» **WHAT YOU NEED TO DO**
Up to the line containing "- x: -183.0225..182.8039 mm", nothing is kept; from that line through the end of the data below, output every line exactly.

» **SUPPLIED MATERIAL**
§ §

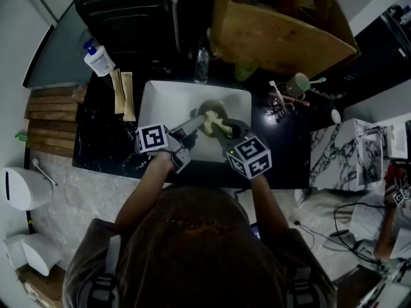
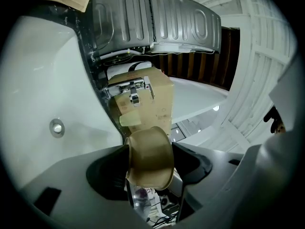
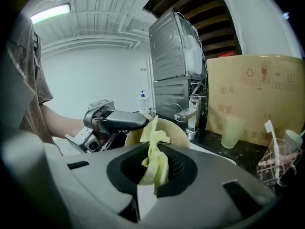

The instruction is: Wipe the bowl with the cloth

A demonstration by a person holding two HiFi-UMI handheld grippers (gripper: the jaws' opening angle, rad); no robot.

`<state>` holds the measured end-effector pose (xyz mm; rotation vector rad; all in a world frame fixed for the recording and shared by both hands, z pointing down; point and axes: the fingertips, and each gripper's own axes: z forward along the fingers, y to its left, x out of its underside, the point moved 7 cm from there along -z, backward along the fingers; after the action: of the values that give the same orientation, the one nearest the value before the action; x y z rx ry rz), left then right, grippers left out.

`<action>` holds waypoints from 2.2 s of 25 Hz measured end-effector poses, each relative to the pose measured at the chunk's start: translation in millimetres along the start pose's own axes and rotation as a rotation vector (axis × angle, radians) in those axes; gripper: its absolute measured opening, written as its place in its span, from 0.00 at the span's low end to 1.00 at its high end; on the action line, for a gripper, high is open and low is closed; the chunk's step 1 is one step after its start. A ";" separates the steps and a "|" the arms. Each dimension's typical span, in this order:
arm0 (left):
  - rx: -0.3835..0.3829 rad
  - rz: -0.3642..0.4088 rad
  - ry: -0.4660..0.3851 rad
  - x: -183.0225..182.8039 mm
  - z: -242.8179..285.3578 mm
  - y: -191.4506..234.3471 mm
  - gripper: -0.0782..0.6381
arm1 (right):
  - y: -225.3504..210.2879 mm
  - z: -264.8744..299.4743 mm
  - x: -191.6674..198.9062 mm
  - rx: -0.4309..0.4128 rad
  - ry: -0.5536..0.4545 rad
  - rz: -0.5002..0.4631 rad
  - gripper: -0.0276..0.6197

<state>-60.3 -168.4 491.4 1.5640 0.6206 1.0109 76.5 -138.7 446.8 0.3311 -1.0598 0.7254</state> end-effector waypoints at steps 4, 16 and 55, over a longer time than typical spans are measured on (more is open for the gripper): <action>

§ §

» **THE ANSWER**
  - x: -183.0225..182.8039 mm
  - z: -242.8179..285.3578 mm
  - y: -191.4506..234.3471 mm
  - gripper: -0.0782..0.6381
arm1 (right):
  - y: -225.3504..210.2879 mm
  - z: -264.8744..299.4743 mm
  - x: -191.6674..198.9062 mm
  - rx: -0.4309..0.4128 rad
  - ry: -0.5536..0.4545 rad
  - rz: -0.5002..0.4631 rad
  - gripper: -0.0276..0.6197

<state>-60.3 -168.4 491.4 1.5640 0.6206 1.0109 76.5 -138.7 446.8 0.3311 -1.0598 0.7254</state> end-effector waypoints at steps 4, 16 and 55, over a longer time than typical spans are measured on (more is open for the gripper): <action>

No additional answer is expected.